- Try it
In the material below, find the span from the line with "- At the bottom" to the line with "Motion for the" and transcribe only those lines, exactly, ends included, without the pictures.

--- --- ---

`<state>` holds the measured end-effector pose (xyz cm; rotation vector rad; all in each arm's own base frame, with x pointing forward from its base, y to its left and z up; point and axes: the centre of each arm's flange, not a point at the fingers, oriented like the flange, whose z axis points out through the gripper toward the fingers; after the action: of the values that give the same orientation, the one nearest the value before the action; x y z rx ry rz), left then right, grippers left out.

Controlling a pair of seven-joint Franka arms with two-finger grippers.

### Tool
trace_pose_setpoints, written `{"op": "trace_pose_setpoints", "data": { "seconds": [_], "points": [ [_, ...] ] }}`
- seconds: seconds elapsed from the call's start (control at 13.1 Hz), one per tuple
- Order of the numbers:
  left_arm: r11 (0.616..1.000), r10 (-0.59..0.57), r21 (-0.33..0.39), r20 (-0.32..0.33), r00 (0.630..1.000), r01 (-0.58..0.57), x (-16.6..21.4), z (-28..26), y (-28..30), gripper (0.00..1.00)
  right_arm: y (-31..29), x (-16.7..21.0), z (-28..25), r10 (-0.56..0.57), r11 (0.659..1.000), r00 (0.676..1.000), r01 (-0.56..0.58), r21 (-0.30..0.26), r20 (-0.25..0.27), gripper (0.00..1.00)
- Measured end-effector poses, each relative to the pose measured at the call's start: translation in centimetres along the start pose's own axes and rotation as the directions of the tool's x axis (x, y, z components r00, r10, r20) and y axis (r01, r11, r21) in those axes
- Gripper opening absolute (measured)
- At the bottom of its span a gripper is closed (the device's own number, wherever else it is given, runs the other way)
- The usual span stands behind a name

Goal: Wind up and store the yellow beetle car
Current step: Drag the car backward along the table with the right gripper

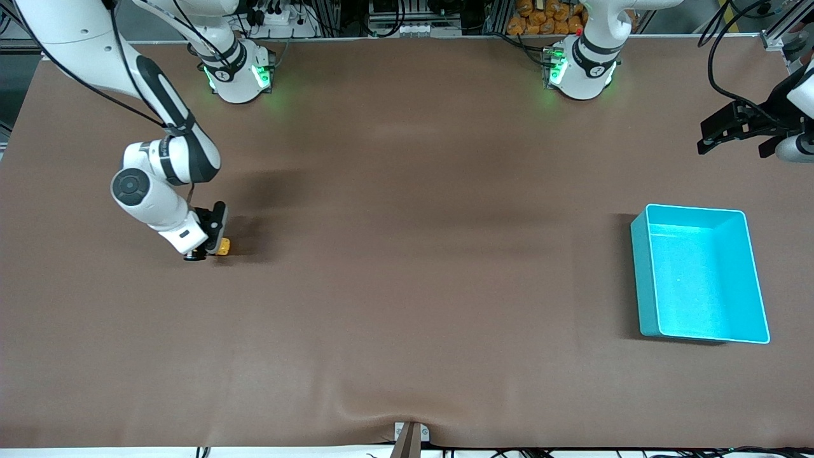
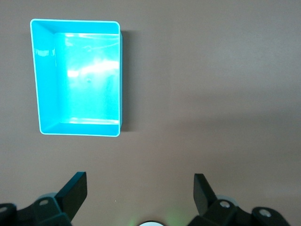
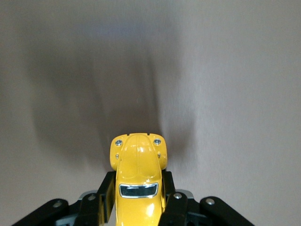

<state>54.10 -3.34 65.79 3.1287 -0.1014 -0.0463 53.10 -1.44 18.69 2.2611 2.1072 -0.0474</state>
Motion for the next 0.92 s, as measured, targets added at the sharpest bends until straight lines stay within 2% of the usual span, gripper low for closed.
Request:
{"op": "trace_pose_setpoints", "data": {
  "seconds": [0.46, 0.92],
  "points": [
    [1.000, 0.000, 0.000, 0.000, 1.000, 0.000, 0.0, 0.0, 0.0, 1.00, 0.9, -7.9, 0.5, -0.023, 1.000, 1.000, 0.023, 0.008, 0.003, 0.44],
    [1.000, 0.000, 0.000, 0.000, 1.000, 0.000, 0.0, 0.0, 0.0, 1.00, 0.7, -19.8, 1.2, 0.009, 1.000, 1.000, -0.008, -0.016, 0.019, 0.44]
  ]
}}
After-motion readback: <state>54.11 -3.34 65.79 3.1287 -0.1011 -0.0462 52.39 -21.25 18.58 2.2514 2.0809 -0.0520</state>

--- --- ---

- Output
- At the bottom of its span a gripper is closed (the device's own number, wherever else it is given, runs the other way)
- The usual span stands behind a name

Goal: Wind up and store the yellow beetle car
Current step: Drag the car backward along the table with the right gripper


<state>54.10 -3.34 65.79 3.1287 -0.1014 -0.0463 53.10 -1.44 18.69 2.2611 2.1072 -0.0474</state>
Motion for the next 0.92 s, as measured, targets added at the sharpest bends until straight lines stay within 2% of the usual span, gripper low for closed.

Work on this exercise has been finished.